Your answer is to be the count alone: the number of lines in the data below where "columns" appears.

╭──

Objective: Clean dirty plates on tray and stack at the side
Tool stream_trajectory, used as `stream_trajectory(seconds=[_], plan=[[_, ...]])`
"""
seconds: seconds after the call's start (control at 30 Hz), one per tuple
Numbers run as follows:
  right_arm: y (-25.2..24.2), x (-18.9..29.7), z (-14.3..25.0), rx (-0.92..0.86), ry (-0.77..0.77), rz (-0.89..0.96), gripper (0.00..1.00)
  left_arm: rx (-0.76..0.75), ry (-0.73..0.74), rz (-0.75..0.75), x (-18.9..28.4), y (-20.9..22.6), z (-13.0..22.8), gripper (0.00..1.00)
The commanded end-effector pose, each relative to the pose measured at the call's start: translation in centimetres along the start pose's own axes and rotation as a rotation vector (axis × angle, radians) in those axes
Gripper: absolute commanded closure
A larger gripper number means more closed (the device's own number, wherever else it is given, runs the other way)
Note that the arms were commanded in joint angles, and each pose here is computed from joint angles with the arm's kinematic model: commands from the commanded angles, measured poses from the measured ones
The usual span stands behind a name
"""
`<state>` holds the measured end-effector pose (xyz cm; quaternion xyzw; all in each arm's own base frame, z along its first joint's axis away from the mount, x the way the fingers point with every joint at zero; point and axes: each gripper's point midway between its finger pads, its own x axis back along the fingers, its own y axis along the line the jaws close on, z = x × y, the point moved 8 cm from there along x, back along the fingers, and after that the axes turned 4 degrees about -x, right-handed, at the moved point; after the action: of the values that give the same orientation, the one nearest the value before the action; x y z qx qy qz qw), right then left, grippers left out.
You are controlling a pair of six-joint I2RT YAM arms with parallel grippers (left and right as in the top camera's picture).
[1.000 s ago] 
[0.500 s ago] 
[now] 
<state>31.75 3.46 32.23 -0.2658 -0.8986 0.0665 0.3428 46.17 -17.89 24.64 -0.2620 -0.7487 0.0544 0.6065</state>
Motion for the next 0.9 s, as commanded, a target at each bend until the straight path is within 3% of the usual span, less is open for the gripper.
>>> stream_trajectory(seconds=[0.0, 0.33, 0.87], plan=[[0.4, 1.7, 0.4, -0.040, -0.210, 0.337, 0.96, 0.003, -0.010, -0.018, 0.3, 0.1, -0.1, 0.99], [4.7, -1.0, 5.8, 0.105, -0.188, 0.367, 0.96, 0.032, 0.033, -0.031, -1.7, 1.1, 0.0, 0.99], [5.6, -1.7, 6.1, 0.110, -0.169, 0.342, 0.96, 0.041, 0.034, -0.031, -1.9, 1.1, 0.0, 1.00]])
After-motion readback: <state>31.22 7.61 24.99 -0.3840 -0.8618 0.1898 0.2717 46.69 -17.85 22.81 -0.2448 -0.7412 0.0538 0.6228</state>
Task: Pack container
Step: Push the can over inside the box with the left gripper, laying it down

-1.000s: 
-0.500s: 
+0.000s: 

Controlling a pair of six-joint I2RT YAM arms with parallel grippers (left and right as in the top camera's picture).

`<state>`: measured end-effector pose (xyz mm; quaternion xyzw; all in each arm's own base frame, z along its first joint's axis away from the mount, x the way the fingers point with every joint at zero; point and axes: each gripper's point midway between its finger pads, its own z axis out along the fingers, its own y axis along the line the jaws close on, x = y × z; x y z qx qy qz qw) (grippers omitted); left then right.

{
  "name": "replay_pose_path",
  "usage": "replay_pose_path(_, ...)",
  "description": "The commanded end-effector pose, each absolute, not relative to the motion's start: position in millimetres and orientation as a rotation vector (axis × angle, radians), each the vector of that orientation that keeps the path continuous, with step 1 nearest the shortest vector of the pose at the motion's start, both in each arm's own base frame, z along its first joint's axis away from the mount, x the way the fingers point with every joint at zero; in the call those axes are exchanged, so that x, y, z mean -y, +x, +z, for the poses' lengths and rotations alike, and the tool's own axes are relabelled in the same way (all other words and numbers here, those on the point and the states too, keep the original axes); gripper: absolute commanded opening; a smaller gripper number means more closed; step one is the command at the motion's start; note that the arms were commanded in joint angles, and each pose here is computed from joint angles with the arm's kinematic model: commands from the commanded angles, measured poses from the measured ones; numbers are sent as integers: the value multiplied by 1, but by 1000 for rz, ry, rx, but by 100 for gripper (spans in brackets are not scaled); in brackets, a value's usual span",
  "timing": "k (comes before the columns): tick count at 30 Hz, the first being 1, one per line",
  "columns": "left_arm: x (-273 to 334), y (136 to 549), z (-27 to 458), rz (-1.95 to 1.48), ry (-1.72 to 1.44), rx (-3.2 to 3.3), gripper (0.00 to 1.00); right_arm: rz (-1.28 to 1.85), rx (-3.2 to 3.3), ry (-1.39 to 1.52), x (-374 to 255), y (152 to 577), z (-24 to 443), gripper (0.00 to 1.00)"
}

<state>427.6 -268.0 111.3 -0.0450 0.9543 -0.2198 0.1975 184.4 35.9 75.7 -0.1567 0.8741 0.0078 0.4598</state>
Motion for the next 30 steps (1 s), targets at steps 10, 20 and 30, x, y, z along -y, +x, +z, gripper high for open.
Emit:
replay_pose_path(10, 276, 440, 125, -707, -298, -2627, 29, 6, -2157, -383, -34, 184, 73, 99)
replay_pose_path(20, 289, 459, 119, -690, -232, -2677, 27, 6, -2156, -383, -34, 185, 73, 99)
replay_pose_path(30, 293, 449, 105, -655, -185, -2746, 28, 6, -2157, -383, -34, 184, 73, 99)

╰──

• Output for this task
2